1.3.2.3 衍生化。分别取100 μL水解完全的单糖标准品和辣木叶粗多糖溶液、120 μL 0.5 mg/L的PMP甲醇溶液与100 μL 0.3 mg/mL的氢氧化钠溶液充分混匀,70 ℃反应1 h,冷却后加100 μL 0.3 mg/mL的盐酸中和,再加700 μL氯仿,振摇后静置,弃去氯仿相,萃取3次后离心,取上清液过微孔滤膜上高效液相色谱分析。
1.3.2.4 色谱条件。Agilent XDB-C18色谱柱;流动相为PBS(pH=6.7)/乙腈(82∶18,V/V);流速1 mL/min;柱温30 ℃;进样量20 μL;检测器为DAD(245 nm)。
1.3.3 抗氧化活性的测定。
1.3.3.1 DPPH自由基清除能力。试管中依次加入1 mL无水乙醇、250 μL 0.02%的DPPH乙醇溶液、1 mL不同浓度的辣木叶粗多糖溶液,混匀后室温避光反应30 min,在510 nm处测定吸光度记为A0;空白组中用无水乙醇代替 0.02%的DPPH乙醇溶液,测定吸光度记为A1;对照组中用蒸馏水代替辣木叶粗多糖溶液,测得吸光度记为A2。DPPH清除率按公式(3)计算。

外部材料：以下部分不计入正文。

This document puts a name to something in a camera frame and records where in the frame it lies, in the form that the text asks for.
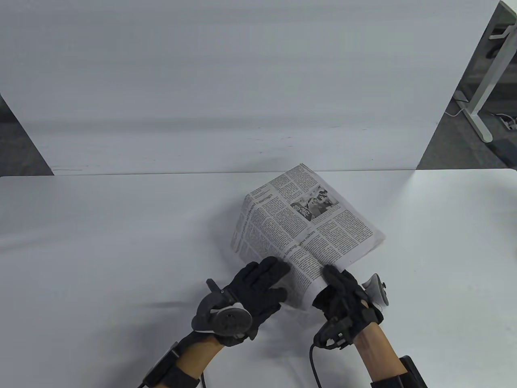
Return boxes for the person's right hand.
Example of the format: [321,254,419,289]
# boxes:
[313,265,384,343]

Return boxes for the person's left hand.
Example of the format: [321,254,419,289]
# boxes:
[220,257,291,325]

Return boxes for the printed newspaper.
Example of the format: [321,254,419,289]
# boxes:
[230,163,387,312]

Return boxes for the white and black right controller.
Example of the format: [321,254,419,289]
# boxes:
[361,274,391,314]

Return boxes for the white and black controller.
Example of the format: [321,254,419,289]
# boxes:
[192,278,255,346]
[361,274,391,314]

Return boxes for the white and black left controller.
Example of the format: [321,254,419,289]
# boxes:
[192,278,255,346]

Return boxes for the white backdrop board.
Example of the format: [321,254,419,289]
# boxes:
[0,0,501,176]

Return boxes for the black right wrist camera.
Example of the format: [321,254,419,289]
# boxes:
[314,317,354,349]

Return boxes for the black right camera cable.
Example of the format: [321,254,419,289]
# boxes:
[309,343,324,388]

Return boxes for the black right wrist strap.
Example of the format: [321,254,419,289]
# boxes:
[370,355,429,388]

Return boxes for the black wrist strap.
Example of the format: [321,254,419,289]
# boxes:
[370,355,429,388]
[141,342,201,388]

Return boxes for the black left wrist strap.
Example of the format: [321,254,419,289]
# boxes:
[141,342,201,388]

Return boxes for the white table leg frame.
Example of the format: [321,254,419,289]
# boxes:
[453,0,517,143]

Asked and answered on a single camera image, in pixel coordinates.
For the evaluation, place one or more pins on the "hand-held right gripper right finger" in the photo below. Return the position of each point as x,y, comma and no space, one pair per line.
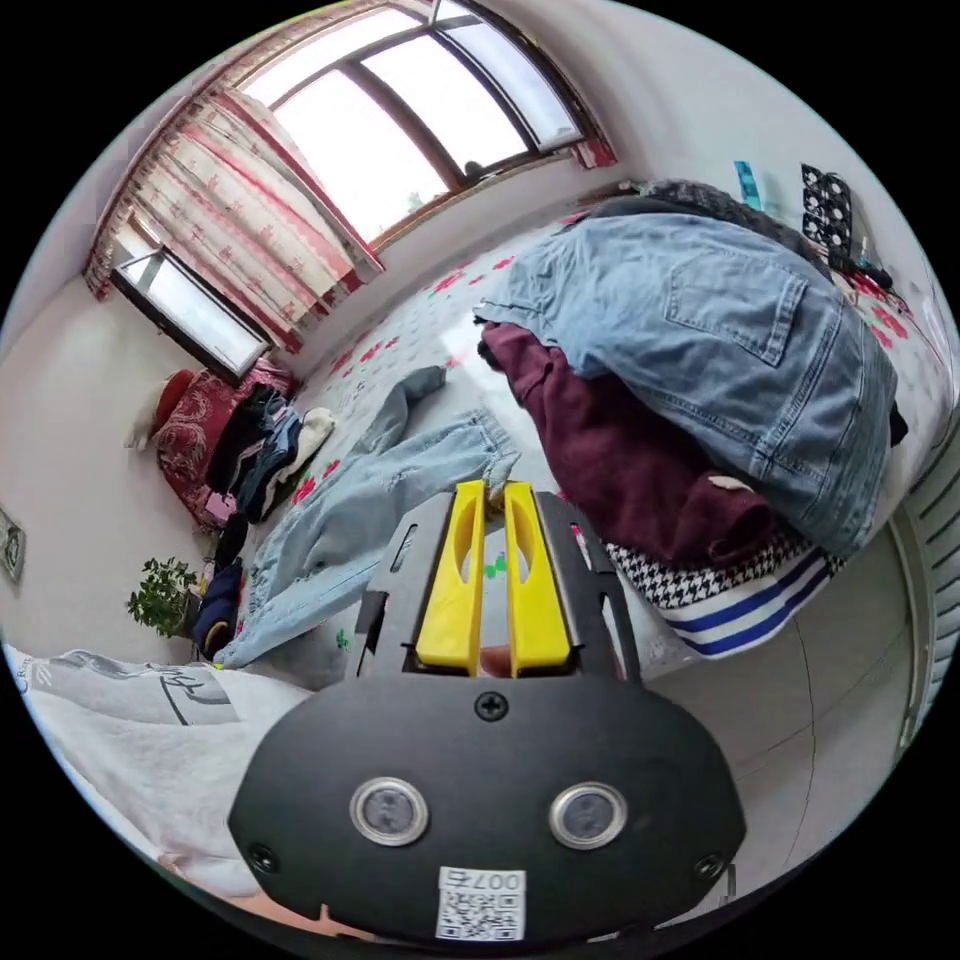
541,630

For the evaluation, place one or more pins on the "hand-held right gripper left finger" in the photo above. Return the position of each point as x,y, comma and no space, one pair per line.
448,622

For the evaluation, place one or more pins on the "light blue jeans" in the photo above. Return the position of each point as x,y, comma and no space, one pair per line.
352,517

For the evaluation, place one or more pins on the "person's right hand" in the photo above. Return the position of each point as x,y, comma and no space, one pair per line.
285,911

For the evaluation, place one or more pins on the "heap of dark clothes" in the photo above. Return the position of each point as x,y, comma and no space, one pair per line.
259,450

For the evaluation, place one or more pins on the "green potted plant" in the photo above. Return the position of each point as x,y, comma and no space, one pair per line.
161,596

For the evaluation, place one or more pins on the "bed with floral sheet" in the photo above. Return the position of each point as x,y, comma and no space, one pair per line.
420,330

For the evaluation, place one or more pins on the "red patterned folded quilt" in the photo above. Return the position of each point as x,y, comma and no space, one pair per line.
184,435

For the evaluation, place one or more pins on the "pile of clothes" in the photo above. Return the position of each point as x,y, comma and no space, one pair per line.
720,352

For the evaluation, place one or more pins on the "white radiator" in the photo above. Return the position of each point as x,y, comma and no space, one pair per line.
930,592

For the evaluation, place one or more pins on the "small window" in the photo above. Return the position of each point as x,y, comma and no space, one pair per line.
187,315

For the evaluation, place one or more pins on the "red and white patterned curtain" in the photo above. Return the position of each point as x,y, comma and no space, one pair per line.
232,225

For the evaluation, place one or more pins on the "large arched window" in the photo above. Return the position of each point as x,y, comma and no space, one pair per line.
405,127

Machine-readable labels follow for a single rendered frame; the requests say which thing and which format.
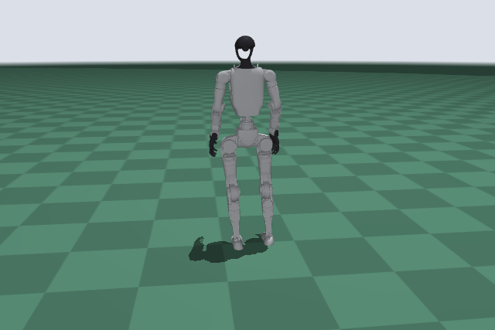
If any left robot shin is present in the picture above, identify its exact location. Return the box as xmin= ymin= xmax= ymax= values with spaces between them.
xmin=227 ymin=187 xmax=240 ymax=242

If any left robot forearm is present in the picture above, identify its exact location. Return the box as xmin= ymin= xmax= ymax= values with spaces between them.
xmin=210 ymin=102 xmax=222 ymax=138

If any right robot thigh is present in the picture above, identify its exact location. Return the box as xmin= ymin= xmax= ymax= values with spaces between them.
xmin=256 ymin=133 xmax=273 ymax=198

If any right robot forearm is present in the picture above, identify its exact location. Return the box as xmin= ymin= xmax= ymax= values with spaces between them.
xmin=268 ymin=108 xmax=282 ymax=136

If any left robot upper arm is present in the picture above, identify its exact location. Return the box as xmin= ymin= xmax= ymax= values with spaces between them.
xmin=213 ymin=70 xmax=231 ymax=114

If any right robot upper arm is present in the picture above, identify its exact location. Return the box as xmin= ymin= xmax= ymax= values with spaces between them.
xmin=263 ymin=69 xmax=282 ymax=111

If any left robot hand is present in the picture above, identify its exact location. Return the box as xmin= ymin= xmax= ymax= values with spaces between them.
xmin=209 ymin=133 xmax=217 ymax=157

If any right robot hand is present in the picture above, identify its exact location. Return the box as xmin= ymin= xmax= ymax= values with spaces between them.
xmin=269 ymin=130 xmax=279 ymax=155

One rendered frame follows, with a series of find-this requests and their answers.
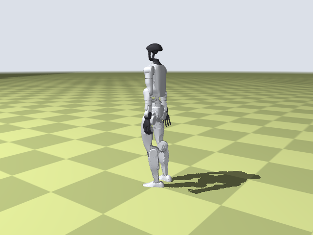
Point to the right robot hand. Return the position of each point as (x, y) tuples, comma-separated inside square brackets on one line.
[(167, 117)]

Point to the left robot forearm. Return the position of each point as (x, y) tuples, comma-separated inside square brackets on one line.
[(148, 102)]

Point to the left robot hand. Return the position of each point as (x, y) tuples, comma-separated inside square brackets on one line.
[(146, 124)]

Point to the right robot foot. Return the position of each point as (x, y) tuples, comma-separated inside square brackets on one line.
[(167, 178)]

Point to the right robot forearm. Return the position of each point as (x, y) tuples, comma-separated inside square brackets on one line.
[(163, 101)]

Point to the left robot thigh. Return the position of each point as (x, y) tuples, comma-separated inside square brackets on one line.
[(147, 139)]

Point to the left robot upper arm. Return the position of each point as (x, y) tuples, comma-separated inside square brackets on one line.
[(148, 72)]

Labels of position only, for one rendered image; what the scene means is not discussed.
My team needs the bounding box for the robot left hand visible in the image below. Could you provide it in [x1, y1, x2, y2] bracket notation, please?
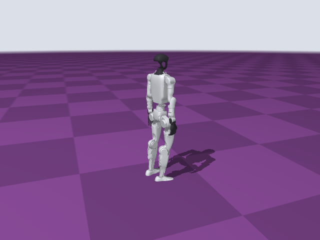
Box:
[147, 109, 153, 126]

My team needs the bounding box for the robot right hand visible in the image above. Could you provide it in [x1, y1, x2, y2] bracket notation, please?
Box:
[168, 118, 177, 136]

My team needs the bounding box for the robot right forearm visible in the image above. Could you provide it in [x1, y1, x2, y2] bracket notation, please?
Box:
[168, 97, 176, 122]

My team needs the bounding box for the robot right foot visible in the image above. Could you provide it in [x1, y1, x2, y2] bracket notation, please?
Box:
[155, 175, 174, 182]

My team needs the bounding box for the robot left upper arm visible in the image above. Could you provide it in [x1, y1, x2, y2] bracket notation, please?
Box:
[146, 73, 152, 98]

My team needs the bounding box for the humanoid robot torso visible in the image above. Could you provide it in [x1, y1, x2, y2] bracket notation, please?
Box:
[150, 71, 170, 122]

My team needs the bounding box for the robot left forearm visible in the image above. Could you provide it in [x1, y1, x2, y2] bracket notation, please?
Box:
[146, 95, 153, 113]

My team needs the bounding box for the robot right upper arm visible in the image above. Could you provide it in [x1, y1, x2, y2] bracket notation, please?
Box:
[165, 76, 176, 104]

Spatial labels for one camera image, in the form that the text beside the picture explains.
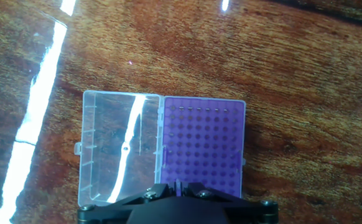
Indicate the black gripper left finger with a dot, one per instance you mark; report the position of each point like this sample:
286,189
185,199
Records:
156,189

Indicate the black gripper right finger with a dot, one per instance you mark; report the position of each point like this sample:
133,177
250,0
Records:
196,189

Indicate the clear small pipette tip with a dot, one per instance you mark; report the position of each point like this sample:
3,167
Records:
178,187

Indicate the tall purple pipette tip box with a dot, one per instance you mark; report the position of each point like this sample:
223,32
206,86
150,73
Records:
199,140

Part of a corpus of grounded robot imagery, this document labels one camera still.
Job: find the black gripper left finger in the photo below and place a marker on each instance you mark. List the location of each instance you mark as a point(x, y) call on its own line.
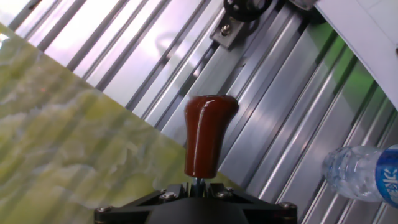
point(130, 210)

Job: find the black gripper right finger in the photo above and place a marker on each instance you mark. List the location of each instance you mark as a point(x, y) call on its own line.
point(267, 210)

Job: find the clear water bottle blue label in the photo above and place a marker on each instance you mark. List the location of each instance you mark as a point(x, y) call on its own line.
point(348, 171)

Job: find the green marble pattern mat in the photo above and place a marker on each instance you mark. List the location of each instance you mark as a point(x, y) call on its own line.
point(62, 140)

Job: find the white paper sheet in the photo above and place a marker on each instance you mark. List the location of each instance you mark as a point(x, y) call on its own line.
point(367, 37)

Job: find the silver angle bracket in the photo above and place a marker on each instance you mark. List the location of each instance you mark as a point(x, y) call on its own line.
point(225, 32)

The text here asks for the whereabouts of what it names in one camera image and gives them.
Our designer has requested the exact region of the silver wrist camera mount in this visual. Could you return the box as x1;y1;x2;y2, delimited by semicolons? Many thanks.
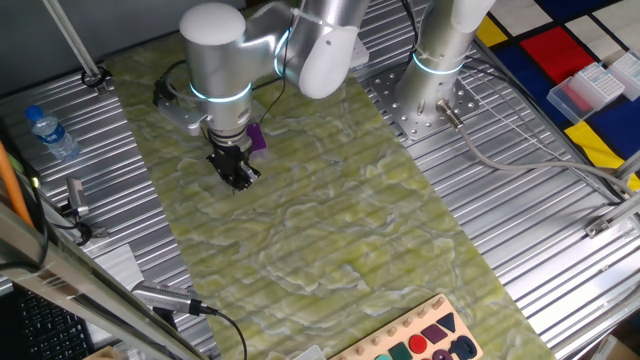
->
153;97;209;137

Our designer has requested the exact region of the green square puzzle piece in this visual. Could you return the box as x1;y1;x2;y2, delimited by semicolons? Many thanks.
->
388;342;414;360

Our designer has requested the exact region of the red round puzzle piece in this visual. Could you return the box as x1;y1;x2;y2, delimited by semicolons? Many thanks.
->
408;333;429;355

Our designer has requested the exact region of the dark blue puzzle piece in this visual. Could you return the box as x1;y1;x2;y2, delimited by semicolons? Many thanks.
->
447;334;479;360

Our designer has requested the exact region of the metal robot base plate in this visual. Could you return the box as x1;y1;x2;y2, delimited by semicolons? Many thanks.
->
368;62;481;142

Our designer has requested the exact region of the aluminium frame bar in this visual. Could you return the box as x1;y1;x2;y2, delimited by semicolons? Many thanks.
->
0;199;206;360

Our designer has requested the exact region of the black keyboard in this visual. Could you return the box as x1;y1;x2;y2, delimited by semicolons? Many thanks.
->
14;289;96;360

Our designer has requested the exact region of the white paper sheet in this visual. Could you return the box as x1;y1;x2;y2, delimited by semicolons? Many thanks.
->
92;243;146;291

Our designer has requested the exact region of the black clamp tool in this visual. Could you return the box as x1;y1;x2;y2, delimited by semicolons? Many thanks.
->
58;177;109;246

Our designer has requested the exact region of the green marble pattern mat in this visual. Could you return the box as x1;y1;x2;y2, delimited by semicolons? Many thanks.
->
102;0;557;360

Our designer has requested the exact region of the brown cardboard box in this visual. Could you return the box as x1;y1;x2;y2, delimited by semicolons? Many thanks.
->
597;333;640;360

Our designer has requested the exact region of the colourful checked cloth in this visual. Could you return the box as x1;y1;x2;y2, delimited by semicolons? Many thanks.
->
474;0;640;192

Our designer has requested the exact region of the orange pipe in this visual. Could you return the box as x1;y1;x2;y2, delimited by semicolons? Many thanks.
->
0;141;34;229

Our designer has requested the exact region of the aluminium pole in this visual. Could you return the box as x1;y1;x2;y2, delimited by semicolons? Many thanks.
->
42;0;110;96

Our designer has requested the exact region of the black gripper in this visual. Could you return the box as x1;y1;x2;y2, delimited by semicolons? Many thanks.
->
206;139;262;193

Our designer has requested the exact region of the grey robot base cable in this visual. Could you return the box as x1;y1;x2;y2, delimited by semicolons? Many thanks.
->
435;98;636;196

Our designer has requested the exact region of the silver camera with cable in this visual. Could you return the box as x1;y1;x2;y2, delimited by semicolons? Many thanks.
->
130;279;249;360

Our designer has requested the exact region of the wooden shape puzzle board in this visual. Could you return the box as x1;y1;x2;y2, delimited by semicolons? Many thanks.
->
329;293;485;360

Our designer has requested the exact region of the clear plastic water bottle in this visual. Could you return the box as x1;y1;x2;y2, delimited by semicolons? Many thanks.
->
24;104;81;162

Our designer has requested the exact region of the white pipette tip box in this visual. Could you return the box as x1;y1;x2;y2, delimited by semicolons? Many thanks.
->
546;62;626;125
607;49;640;102

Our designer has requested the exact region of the purple square puzzle piece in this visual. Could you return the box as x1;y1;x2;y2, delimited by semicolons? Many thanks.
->
420;323;449;345

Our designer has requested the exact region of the translucent white plastic lid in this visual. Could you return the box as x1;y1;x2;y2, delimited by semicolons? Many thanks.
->
293;344;327;360

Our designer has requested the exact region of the blue triangle puzzle piece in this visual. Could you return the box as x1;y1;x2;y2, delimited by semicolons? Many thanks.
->
436;312;457;334

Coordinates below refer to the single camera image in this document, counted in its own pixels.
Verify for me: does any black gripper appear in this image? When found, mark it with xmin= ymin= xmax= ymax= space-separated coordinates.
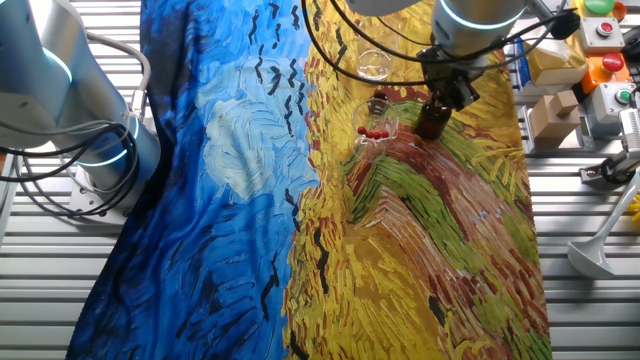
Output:
xmin=420 ymin=49 xmax=482 ymax=113

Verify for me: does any clear beaker with liquid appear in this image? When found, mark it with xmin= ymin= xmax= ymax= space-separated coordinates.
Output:
xmin=355 ymin=13 xmax=403 ymax=84

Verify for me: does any clear dropper beaker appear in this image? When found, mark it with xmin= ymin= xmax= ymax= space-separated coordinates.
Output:
xmin=350 ymin=96 xmax=401 ymax=162

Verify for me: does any brown glass bottle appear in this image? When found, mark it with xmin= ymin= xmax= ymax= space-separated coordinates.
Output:
xmin=413 ymin=95 xmax=454 ymax=142

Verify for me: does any small cardboard box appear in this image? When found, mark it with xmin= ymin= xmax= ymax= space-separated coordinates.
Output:
xmin=528 ymin=94 xmax=581 ymax=142

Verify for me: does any tissue paper pack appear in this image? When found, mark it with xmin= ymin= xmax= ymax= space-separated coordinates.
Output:
xmin=513 ymin=37 xmax=590 ymax=97

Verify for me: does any small wooden block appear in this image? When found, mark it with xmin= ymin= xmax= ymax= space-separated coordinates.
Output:
xmin=549 ymin=89 xmax=581 ymax=117

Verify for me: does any orange box red button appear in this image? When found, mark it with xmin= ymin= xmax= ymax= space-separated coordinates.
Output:
xmin=579 ymin=52 xmax=633 ymax=96

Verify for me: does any grey box red button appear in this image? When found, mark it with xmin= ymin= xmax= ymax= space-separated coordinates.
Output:
xmin=573 ymin=17 xmax=627 ymax=56

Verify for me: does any grey box green button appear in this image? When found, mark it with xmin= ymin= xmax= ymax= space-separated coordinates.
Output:
xmin=583 ymin=82 xmax=637 ymax=125

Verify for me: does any yellow box green button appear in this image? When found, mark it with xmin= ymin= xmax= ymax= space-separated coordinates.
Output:
xmin=574 ymin=0 xmax=617 ymax=22

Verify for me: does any painted wheatfield print cloth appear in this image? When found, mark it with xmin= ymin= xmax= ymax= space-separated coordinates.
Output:
xmin=64 ymin=0 xmax=554 ymax=360

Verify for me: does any silver bracket with black connector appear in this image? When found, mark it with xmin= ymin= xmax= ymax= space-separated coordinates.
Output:
xmin=527 ymin=0 xmax=582 ymax=42

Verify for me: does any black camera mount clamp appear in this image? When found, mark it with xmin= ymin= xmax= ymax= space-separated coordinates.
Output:
xmin=578 ymin=148 xmax=640 ymax=187

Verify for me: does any silver depth camera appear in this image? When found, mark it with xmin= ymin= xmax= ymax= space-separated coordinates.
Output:
xmin=618 ymin=107 xmax=640 ymax=154

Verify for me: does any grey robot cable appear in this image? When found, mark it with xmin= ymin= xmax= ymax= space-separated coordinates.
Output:
xmin=83 ymin=30 xmax=153 ymax=124

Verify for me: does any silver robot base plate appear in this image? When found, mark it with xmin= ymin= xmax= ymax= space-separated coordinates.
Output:
xmin=66 ymin=164 xmax=132 ymax=227

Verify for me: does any black base cable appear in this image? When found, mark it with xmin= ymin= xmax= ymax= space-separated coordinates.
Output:
xmin=0 ymin=117 xmax=142 ymax=220

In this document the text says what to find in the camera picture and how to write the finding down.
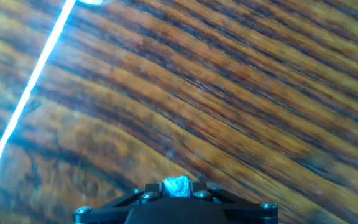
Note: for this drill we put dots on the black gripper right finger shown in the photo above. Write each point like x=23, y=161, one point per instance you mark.
x=241, y=209

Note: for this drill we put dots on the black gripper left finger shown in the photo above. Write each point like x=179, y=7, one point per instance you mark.
x=117, y=207

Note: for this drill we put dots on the white paper ball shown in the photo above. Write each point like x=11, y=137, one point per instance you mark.
x=176, y=186

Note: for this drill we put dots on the clear glass cup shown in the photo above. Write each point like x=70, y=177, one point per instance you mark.
x=93, y=2

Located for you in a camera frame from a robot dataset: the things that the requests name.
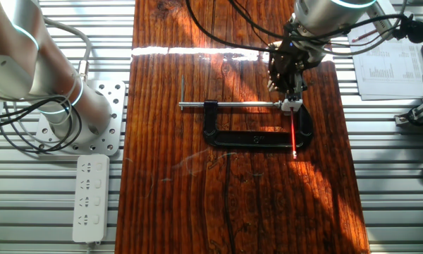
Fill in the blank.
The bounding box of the black base cable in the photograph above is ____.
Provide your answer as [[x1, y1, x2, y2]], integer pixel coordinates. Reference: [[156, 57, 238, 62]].
[[0, 97, 83, 155]]

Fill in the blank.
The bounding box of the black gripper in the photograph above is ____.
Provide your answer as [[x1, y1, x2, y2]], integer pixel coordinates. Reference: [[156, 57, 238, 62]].
[[267, 39, 324, 95]]

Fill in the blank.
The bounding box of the dark red pencil with eraser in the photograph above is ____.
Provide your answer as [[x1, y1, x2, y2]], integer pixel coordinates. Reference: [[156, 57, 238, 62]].
[[351, 29, 379, 44]]

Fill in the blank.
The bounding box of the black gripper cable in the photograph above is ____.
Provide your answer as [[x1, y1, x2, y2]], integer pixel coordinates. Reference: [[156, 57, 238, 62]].
[[228, 0, 297, 42], [185, 0, 274, 54]]

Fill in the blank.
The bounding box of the grey base cable with connector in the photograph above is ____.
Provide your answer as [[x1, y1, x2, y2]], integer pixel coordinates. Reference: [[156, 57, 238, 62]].
[[42, 16, 93, 84]]

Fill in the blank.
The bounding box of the brown wooden board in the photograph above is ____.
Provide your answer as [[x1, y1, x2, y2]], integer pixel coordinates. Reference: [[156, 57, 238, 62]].
[[114, 0, 371, 254]]

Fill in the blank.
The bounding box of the black metal C-clamp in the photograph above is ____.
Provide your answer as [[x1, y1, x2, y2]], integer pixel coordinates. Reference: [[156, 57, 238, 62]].
[[178, 75, 314, 149]]

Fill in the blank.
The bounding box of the light grey gripper cable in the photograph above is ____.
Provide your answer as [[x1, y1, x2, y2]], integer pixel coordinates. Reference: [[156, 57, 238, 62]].
[[322, 0, 409, 57]]

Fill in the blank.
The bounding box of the white pencil holder block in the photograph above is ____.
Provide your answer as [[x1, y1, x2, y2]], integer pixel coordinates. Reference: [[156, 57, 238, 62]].
[[281, 99, 303, 116]]

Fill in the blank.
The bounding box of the printed white paper sheet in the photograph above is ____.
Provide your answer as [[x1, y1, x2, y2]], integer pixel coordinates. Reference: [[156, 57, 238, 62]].
[[347, 10, 423, 98]]

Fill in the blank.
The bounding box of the black camera cable with plug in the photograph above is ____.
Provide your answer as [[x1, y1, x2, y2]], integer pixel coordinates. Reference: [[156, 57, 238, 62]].
[[292, 13, 423, 44]]

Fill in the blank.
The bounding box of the plain white paper sheet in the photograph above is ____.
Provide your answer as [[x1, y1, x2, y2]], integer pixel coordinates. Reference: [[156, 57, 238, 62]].
[[357, 92, 423, 102]]

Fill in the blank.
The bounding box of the white power strip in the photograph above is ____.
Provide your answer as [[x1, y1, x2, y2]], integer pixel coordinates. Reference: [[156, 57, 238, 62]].
[[72, 154, 111, 244]]

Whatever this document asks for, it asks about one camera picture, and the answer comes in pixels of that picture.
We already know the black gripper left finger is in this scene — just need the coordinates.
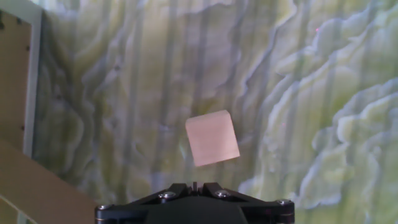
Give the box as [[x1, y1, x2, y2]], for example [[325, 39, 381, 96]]
[[95, 182, 197, 224]]

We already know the small wooden cube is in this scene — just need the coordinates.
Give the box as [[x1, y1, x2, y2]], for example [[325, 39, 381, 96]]
[[185, 109, 241, 167]]

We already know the green marble pattern mat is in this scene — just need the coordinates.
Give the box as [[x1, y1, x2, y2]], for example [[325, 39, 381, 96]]
[[29, 0, 398, 224]]

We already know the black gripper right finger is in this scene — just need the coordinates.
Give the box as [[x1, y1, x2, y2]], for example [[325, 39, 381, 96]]
[[195, 182, 295, 224]]

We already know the wooden picture frame with stand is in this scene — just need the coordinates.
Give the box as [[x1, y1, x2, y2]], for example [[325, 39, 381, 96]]
[[0, 0, 100, 224]]

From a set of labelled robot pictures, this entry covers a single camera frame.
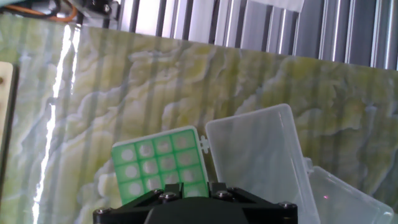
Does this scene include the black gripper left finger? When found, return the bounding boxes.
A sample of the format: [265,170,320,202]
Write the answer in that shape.
[93,182,184,224]

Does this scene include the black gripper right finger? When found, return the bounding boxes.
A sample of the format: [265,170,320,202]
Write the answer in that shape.
[207,182,299,224]

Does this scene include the large translucent pipette tip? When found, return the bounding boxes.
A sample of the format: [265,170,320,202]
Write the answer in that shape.
[185,183,208,198]

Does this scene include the clear tip box green rack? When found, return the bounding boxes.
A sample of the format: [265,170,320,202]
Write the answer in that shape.
[306,157,396,224]
[111,103,321,224]

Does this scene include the green marble patterned mat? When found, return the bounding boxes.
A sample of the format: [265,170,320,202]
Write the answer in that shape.
[0,14,398,224]

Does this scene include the wooden shape puzzle board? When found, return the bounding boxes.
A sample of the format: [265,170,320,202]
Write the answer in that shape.
[0,61,15,150]

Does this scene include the white paper sheet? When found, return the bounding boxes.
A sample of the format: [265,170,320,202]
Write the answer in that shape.
[248,0,305,13]

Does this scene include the orange cable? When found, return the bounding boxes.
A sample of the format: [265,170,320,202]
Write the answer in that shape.
[3,3,78,23]

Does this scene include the black metal bracket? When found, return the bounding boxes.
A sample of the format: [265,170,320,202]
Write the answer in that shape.
[82,0,121,17]

DPPH清除率=(A1+A2-A0)/A2×100%(3)
1.3.3.2 羟基自由基清除能力。试管中依次加入1 mL 9 mmol/L 硫酸亚铁溶液、1 mL 9 mmol/L 水杨酸的50%乙醇溶液、1 mL不同浓度的辣木叶粗多糖溶液和1 mL 0.03%过氧化氢溶液,37 ℃精确反应1 h,冷却至室温后510 nm测吸光度,記为A0;空白对照组中用蒸馏水代替辣木叶粗多糖溶液,测得吸光度记为A1;样品对照组中用50%乙醇溶液代替水杨酸的50%乙醇溶液,测得吸光度记为A2。羟基自由基清除率按公式(4)计算。
清除率=[1-(A0-A2A1)]×100%(4)
1.3.3.3 超氧阴离子自由基清除能力。取1 mL不同浓度的辣木叶粗多糖溶液,加入4 mL 0.05 mol/L的Tris-HCl缓冲液(pH=8.0),充分混匀后25 ℃水浴20 min,再加入0.4 mL 2.5 mmol/L邻苯三酚溶液混匀后在25 ℃反应3 min,最后加入10 mL 2 mol/L HCl溶液终止反应,在325 nm处测定吸光度记为An;空白组中用蒸馏水代替辣木叶粗多糖溶液,测定吸光度记为A0。超氧阴离子自由基清除率按公式(5)计算。 清除率=[(A0-An)/A0]×100%(5)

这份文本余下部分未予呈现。